• **YOUR TASK**
Find the lines of data that contain the string "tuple", then list them.

• **INFORMATION**
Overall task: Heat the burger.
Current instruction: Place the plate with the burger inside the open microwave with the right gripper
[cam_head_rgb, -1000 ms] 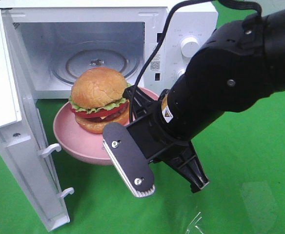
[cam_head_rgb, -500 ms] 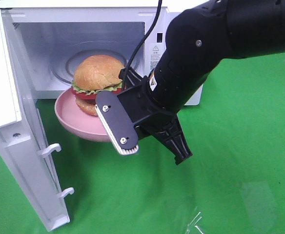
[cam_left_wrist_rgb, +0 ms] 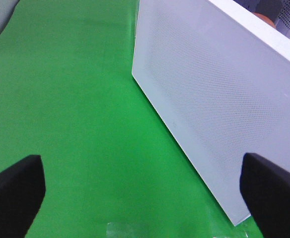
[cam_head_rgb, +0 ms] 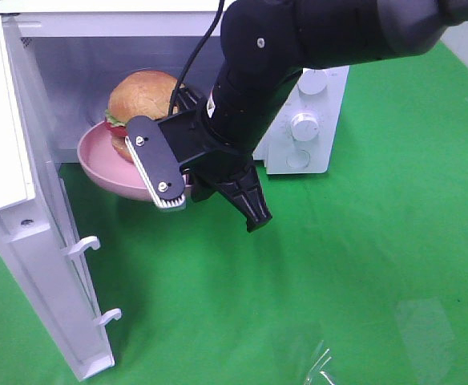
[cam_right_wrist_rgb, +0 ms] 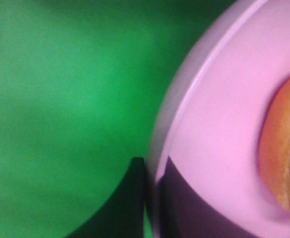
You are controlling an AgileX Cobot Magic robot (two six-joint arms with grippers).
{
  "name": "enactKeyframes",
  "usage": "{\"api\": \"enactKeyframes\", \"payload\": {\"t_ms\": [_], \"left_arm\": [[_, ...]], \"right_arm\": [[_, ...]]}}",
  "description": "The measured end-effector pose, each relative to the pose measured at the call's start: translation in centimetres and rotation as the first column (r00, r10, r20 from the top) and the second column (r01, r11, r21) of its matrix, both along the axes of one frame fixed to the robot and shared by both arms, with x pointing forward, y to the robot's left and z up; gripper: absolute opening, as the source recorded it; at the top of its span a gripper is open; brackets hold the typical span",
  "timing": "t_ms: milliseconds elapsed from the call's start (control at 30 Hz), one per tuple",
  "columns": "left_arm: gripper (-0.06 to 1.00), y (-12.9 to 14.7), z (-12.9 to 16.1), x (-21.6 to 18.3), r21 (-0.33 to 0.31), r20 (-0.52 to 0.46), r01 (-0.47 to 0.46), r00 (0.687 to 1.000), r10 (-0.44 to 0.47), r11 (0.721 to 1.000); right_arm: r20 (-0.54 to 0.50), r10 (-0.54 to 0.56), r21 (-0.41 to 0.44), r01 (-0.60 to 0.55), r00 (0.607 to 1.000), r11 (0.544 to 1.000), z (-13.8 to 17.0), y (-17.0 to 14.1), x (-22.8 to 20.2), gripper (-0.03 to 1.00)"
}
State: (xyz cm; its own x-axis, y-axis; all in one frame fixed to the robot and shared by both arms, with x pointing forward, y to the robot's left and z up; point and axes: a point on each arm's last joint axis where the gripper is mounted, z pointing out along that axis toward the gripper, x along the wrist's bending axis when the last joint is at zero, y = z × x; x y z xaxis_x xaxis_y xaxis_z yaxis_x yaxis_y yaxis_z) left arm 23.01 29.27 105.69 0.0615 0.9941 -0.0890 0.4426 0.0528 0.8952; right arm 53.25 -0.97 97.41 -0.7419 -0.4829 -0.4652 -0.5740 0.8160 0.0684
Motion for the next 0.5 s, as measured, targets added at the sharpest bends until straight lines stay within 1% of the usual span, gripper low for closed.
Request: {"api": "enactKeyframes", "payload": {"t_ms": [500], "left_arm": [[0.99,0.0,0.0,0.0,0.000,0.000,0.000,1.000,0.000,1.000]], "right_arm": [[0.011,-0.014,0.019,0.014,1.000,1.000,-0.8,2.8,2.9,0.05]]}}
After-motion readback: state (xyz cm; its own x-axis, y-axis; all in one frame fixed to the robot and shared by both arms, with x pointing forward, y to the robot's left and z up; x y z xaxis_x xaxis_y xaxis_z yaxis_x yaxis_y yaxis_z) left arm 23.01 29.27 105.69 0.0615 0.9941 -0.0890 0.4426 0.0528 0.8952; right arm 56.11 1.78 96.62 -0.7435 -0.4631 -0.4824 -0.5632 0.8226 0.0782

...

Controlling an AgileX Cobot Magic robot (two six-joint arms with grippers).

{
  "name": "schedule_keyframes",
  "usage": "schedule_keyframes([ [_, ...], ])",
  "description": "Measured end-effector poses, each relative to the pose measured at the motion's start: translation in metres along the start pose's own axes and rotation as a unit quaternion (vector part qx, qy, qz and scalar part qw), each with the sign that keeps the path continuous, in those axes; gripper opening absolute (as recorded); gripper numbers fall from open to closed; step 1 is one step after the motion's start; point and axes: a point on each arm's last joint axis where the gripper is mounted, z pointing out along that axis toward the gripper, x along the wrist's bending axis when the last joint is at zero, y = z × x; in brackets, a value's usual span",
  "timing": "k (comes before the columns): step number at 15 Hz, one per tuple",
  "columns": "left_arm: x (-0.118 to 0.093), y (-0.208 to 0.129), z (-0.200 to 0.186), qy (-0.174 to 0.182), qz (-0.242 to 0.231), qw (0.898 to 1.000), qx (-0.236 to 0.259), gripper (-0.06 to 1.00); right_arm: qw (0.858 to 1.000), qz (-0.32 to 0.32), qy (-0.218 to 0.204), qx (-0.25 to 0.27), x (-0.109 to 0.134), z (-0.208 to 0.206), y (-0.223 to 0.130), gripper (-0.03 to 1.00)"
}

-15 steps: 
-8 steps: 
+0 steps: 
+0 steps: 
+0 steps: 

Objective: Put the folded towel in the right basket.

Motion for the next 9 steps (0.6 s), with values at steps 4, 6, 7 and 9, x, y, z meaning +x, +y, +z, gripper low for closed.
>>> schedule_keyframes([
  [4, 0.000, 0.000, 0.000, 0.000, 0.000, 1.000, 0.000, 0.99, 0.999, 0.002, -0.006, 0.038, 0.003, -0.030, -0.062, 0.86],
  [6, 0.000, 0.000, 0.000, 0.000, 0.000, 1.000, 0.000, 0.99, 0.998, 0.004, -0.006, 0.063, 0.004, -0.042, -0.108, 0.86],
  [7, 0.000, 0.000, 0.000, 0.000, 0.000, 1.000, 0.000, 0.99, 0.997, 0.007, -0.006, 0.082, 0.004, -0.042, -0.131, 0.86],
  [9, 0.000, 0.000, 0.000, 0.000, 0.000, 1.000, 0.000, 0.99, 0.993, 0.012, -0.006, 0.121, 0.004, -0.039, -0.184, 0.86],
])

• **EXPECTED ANSWER**
  "timing": "t_ms: milliseconds elapsed from the call's start (control at 30 Hz), one per tuple",
  "timing": "k (comes before the columns): step number at 15 Hz, one per tuple",

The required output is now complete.